Selain itu, Syekh Nasher juga menggunakan perangkat wayang sebagai simbol dakwah Jawa untuk mengajak masyarakat belajar Islam. Namun di satu sisi ada cerita yang sampai sekarang menjadi pantangan masyarakat dukuh Modo di Jenar Sragen. Konon, pada masa lalu salah satu santri Syekh Nasher mencintai penyanyi ledek (penyanyi perempuan). Pada waktu itu, Syekh Nasher menikahkan santrinya dengan ledek tersebut dengan syarat bahwa perempuan tersebut tidak boleh menjadi ledek lagi. Sejak saat itu, masyarakat setempat dan kerena Syekh Nasher tidak menyukai tradisi ledek, dan sampai sekarang tidak ada masyarakat di desa tersebut yang berani menanggap ledek, campursari, atau segala apapun yang berkaitan dengan penyanyi perempuan.

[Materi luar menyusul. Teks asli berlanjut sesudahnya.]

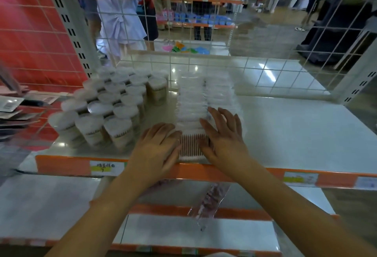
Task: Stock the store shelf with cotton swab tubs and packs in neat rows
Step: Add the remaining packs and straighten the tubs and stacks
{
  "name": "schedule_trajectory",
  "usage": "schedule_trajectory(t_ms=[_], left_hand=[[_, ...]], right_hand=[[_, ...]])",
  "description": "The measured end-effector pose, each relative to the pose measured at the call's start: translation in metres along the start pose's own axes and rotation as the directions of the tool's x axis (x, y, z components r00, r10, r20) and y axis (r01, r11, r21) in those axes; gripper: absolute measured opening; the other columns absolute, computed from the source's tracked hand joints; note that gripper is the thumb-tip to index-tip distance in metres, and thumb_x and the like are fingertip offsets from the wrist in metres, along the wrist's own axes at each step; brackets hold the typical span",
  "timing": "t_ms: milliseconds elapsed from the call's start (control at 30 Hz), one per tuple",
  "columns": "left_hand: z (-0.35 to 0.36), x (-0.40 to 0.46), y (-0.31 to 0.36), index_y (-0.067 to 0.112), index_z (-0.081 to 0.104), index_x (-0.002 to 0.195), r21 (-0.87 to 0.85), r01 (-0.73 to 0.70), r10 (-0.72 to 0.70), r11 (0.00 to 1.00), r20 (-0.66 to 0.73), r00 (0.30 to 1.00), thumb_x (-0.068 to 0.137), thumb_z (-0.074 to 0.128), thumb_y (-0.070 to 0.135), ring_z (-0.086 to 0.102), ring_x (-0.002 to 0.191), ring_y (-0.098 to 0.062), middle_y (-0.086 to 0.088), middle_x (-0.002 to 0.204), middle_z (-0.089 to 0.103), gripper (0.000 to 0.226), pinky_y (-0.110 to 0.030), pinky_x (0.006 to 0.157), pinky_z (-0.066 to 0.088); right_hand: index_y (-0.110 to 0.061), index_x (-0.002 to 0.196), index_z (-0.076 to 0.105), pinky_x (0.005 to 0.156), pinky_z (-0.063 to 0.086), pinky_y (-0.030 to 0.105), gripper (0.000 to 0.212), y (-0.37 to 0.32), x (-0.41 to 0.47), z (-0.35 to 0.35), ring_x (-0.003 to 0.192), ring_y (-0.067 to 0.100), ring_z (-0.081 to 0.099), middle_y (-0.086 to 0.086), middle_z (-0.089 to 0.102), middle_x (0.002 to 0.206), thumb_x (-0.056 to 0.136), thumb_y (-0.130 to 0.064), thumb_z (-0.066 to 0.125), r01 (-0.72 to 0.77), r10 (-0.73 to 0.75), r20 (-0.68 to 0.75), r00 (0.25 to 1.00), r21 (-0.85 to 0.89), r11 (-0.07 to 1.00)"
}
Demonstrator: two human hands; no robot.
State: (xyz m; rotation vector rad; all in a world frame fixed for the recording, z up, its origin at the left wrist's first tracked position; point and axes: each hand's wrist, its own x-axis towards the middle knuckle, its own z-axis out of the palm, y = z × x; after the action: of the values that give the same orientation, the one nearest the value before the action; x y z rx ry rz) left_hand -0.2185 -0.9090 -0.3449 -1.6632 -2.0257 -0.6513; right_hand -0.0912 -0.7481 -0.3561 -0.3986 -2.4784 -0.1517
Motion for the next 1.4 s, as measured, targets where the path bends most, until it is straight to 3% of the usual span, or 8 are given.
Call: schedule_trajectory(t_ms=[133, 400, 667, 900, 1100, 1167, 1267, 1400], left_hand=[[0.004, -0.01, -0.003, 0.005, 0.066, 0.108, -0.028, 0.019, -0.018, 0.999, 0.032, 0.999, 0.087, 0.046, 0.025, 0.049, 0.103, -0.027, -0.014, 0.108, 0.062, 0.035, -0.041, 0.084, 0.047], [0.004, -0.023, -0.003, 0.005, 0.066, 0.105, -0.1, 0.073, -0.069, 0.992, 0.039, 0.997, 0.089, 0.044, 0.027, 0.05, 0.103, -0.026, -0.014, 0.108, 0.063, 0.035, -0.035, 0.088, 0.04], [0.006, -0.028, -0.002, 0.006, 0.064, 0.106, -0.138, 0.171, -0.159, 0.976, 0.095, 0.983, 0.088, 0.045, 0.03, 0.051, 0.101, -0.023, -0.011, 0.107, 0.063, 0.036, -0.029, 0.087, 0.037], [0.007, -0.031, -0.001, 0.007, 0.063, 0.11, -0.154, 0.203, -0.186, 0.967, 0.12, 0.975, 0.089, 0.045, 0.032, 0.053, 0.104, -0.023, -0.009, 0.109, 0.062, 0.037, -0.027, 0.09, 0.036], [0.003, -0.032, -0.001, 0.008, 0.063, 0.112, -0.175, 0.256, -0.227, 0.951, 0.17, 0.959, 0.088, 0.044, 0.036, 0.055, 0.105, -0.022, -0.008, 0.11, 0.063, 0.041, -0.029, 0.09, 0.04], [0.0, -0.03, 0.001, 0.013, 0.063, 0.113, -0.274, 0.361, -0.312, 0.891, 0.207, 0.927, 0.086, 0.045, 0.043, 0.057, 0.105, -0.017, -0.002, 0.113, 0.063, 0.045, -0.028, 0.089, 0.043], [-0.008, -0.024, 0.003, 0.026, 0.063, 0.108, -0.468, 0.52, -0.436, 0.714, 0.284, 0.854, 0.08, 0.052, 0.044, 0.058, 0.1, -0.003, 0.018, 0.105, 0.062, 0.035, -0.022, 0.084, 0.044], [-0.015, -0.013, 0.007, 0.034, 0.06, 0.094, -0.64, 0.574, -0.508, 0.512, 0.313, 0.802, 0.084, 0.068, 0.022, 0.061, 0.093, 0.0, 0.02, 0.094, 0.065, 0.018, -0.024, 0.086, 0.048]], right_hand=[[-0.009, 0.108, 0.066, 0.1, 0.023, 0.064, 0.048, 0.001, 0.001, -0.001, 0.127, 0.035, 0.027, 0.017, 0.045, 0.135, 0.08, -0.042, 0.044, 0.016, -0.016, 0.025, 1.0, -0.002, 1.0], [-0.013, 0.099, 0.069, 0.1, 0.023, 0.065, 0.04, 0.003, -0.003, -0.002, 0.124, 0.034, 0.031, 0.006, 0.04, 0.126, 0.08, -0.042, 0.049, 0.043, -0.036, -0.064, 0.997, 0.105, 0.994], [-0.013, 0.089, 0.072, 0.098, 0.019, 0.068, 0.04, 0.006, 0.005, -0.008, 0.122, 0.032, 0.033, 0.008, 0.066, 0.108, 0.074, -0.044, 0.051, 0.108, -0.103, -0.046, 0.994, 0.119, 0.987], [-0.013, 0.081, 0.072, 0.098, 0.01, 0.066, 0.037, 0.0, 0.017, -0.01, 0.118, 0.026, 0.036, -0.002, 0.069, 0.089, 0.071, -0.041, 0.05, 0.141, -0.136, -0.041, 0.99, 0.153, 0.978], [-0.011, 0.079, 0.068, 0.104, 0.009, 0.056, 0.022, -0.004, 0.028, -0.018, 0.103, 0.026, 0.055, 0.003, 0.068, 0.079, 0.062, -0.023, 0.078, 0.166, -0.188, 0.099, 0.977, 0.196, 0.967], [-0.01, 0.088, 0.066, 0.112, 0.005, 0.038, 0.025, -0.007, 0.034, -0.026, 0.097, 0.026, 0.059, 0.006, 0.066, 0.085, 0.069, -0.021, 0.078, 0.139, -0.185, 0.19, 0.964, 0.231, 0.963], [-0.014, 0.103, 0.06, 0.109, -0.003, 0.015, 0.028, -0.01, 0.039, -0.036, 0.106, 0.016, 0.051, 0.002, 0.062, 0.1, 0.081, -0.028, 0.068, 0.046, -0.134, 0.293, 0.947, 0.29, 0.956], [-0.018, 0.105, 0.059, 0.1, 0.023, 0.019, 0.03, -0.016, 0.045, -0.049, 0.106, 0.014, 0.05, -0.003, 0.06, 0.104, 0.08, -0.031, 0.07, -0.156, 0.017, 0.325, 0.945, 0.406, 0.9]])
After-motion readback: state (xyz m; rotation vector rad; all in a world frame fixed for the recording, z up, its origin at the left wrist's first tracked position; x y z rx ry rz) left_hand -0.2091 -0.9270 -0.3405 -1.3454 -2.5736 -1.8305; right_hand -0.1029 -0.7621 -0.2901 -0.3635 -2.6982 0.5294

Menurut penuturan Kang Qomar, bahwa itu menjadi pantangan yang harus ditaati oleh masyarakat di sekitar makam Syekh Nasher. Sebab pernah kejadian orang yang sengaja melanggar pantangan tersebut, orang tersebut jelang beberapa hari langsung menghilang bersama radionya (wawanca: Muhammad Syamsu Qomaruddin). Kemistikan dan cerita-cerita tersebut sungguh terjadi di masyarakat Jenar. Bahkan sampai sekarang masyarakat di sekitar makam tepatnya di dukuh Modo hanya tinggal segelintir lantaran tidak kuasa menahan ketidakadanya televisi, radio, bahkan handphone untuk mendengarkan musik. Namun menurut penuturan Kang Qomar, barangkali penolakan Syekh Nasher pada masa itu, ledek berpengaruh kuat terhadap rusaknya masyarakat. Orang-orang pada umumnya ketika mengikuti pertunjukan ledek senantiasa terlena dengan dunia, misalkan minum-minuman, arak, dan memiliki stigma negatif yaitu main dengan perempuan.
Dari situlah kita memahami bahwa dakwah Syekh Nasher di desa Kandangsapi Jenar Sragen merupakan akulturasi budaya Jawa dan Islam yang menyatu dan berbaur secara dinamis. Kehadiran musik yang berkaitan dengan penyanyi perempuan di sana tidak dilegalkan, sebab pagelaran apapun terutama ledek di sana dianggap dapat menimbulkan kerusakan dan kemadraratan ketimbang menciptakan kemaslahatan. Di sinilah hal yang dapat kita pelajari dari sejarah, bahwa sampai sekarang kisah ceita sejarah masih dipercayai dan dijadikan adat di masyarakat Jenar Sragen.